WHAT YOU NEED TO DO => In the entries below, how many lines hold the string "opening"? Answer with the number only.

DATA LISTING =>

<<<<

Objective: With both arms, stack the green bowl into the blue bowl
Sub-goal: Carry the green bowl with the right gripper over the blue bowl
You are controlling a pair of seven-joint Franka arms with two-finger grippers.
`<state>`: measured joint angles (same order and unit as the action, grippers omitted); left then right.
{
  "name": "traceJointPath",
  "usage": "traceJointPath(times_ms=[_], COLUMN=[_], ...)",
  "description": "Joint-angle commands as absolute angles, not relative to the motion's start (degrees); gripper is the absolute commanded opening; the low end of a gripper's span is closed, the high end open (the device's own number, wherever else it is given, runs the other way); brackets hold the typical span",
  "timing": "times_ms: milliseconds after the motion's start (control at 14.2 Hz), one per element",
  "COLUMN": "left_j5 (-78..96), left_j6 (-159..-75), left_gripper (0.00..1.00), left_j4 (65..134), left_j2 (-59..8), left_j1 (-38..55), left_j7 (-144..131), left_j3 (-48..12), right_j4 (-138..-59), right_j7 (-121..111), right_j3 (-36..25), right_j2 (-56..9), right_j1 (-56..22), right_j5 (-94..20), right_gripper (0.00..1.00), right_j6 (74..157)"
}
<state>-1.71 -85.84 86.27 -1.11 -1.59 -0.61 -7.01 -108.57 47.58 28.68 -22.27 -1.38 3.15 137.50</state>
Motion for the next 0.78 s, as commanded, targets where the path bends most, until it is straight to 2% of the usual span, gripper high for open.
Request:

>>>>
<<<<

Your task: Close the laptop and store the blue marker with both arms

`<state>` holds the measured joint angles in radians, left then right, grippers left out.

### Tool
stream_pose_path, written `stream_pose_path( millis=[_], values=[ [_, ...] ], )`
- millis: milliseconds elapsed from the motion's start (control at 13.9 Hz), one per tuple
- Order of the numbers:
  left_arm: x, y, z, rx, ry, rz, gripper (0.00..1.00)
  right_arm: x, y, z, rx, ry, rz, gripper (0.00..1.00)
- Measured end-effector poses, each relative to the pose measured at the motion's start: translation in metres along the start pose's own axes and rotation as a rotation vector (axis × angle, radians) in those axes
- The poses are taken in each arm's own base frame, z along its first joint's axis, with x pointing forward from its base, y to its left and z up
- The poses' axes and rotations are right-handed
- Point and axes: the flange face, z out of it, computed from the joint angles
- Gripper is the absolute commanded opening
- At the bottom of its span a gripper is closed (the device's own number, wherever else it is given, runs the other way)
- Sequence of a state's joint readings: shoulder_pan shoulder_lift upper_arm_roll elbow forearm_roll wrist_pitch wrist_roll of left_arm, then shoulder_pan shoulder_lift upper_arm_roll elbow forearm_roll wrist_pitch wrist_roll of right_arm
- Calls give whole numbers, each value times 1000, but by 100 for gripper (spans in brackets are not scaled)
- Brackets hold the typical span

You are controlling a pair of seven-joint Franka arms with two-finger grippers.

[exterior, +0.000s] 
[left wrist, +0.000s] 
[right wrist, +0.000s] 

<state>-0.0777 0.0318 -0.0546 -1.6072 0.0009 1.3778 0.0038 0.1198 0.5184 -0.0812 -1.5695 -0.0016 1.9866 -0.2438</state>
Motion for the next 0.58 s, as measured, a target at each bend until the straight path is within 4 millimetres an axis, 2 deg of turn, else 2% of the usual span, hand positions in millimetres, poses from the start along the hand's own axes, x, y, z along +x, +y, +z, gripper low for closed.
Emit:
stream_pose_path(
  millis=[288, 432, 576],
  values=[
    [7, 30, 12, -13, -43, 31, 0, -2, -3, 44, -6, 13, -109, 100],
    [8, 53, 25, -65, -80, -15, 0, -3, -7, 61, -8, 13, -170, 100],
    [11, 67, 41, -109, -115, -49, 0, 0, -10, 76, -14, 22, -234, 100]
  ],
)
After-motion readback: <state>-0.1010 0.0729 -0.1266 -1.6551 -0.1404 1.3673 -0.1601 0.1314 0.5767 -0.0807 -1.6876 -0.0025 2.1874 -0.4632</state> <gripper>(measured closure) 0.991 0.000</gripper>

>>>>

ANSWER BELOW => 2